Starters CC Sabathia and Andy Pettitte were tremendous in the first two games of the ALDS in Baltimore, but the Yankees nearly wasted both of their excellent outings by struggling offensively. While the Yankees woke up in the ninth inning Sunday to capitalize on Sabathia's performance, the bats went silent for Pettitte on Monday and the Yankees are now tied in the series 1-1 instead of up 2-0.
"You don't want to miss those opportunities," Yankees manager Joe Girardi said on a conference call Tuesday. "We had a chance to win that game. We didn't get it done. So now it comes to the best two out of three, and we need to get it done. "
Sabathia tossed 8 2/3 innings of two-run ball in Game 1 to earn the win. Pettitte was tagged with the loss for seven innings of three-run ball. While the starters have kept Baltimore's lineup in check, the Yankees' offense has also been held down and hasn't given the pitchers much to work with.
Excluding the five-run outburst in the ninth inning Sunday, the Yankees have totaled four runs in the other 17 innings of the series. Unless the Yankees start hitting and capitalizing on their good pitching, they could potentially find themselves squandering great outings like they did on Monday.
HOLD ON LATE: Including the postseason, the Orioles are now 10-10 vs. the Yankees this year as they've emerged from the cellar of the AL East. Girardi credits the Orioles with an improvement in their pitching and ability to close out games late, as evident in Monday's 3-2 win, as reasons for their improvements this season.

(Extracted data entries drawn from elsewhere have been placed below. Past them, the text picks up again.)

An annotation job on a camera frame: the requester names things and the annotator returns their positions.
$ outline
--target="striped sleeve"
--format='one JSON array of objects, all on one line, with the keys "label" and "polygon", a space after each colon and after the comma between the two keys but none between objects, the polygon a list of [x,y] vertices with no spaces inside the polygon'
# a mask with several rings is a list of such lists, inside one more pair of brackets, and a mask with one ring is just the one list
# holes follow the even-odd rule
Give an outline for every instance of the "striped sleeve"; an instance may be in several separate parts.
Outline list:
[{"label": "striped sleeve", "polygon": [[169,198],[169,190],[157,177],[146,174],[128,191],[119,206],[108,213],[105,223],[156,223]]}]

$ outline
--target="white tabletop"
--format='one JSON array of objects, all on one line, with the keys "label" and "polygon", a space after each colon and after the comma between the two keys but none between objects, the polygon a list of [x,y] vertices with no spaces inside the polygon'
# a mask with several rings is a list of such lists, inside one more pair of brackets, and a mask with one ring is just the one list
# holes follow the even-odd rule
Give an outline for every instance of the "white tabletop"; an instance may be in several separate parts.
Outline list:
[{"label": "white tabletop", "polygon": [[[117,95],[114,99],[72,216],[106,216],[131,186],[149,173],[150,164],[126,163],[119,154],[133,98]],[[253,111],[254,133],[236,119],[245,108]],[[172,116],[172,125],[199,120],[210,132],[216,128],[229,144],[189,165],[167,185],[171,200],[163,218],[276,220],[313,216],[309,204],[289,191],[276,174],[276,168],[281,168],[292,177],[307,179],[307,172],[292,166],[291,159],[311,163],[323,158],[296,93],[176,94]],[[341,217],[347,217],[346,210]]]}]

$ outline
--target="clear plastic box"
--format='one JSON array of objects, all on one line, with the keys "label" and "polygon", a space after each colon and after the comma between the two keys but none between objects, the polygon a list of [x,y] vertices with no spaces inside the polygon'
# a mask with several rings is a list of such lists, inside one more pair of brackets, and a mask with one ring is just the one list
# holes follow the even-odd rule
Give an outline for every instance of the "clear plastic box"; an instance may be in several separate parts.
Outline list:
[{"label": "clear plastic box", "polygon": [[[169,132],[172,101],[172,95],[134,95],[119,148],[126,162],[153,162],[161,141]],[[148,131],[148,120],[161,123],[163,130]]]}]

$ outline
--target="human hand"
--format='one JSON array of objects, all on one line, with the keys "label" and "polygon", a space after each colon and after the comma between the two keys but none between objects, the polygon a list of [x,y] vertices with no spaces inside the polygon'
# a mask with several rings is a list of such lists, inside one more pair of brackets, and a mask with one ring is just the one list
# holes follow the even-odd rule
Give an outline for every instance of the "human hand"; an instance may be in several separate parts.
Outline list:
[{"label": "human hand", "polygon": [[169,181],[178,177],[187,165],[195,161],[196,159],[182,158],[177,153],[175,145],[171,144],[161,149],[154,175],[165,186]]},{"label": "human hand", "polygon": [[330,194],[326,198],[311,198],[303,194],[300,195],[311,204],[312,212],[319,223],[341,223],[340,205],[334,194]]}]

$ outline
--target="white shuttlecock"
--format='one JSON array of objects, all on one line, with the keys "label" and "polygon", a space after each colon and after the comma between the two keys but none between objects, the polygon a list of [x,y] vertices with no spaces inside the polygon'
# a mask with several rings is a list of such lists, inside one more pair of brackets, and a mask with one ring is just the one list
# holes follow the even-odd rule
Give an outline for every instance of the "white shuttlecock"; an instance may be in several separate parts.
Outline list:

"I think they're a talented group, number one. It's a pitching staff that knows how to pitch behind in the count, pitch ahead in the count. They've had a very good bullpen throughout the course of the year," Girardi said.
"They're a team that hits the ball out of the ballpark. It's how their score a lot of their runs. They've been very good in tight ballgames, so they're used to playing them. But it's a talented group. And to me the biggest difference is the improvement in their pitching staff from last year to this year, where they've always had some talented position players, but they've lost some games late at times and some tough games, and those games they're winning this year.
MARTIN CLUTCH: Russell Martin had the biggest hit for the Yankees thus far this postseason, hitting the go-ahead homer in Game 1, and his manager described his as a "clutch player." Martin is hitting .167 in the series, but has an on-base percentage of .375.
"I think he's always been a clutch player, and I think he's always relished the moment, and he's very talented and very skilled, and it has shown up, especially in the last month of the season in some of the walk off homers that he's had for us," Girardi said.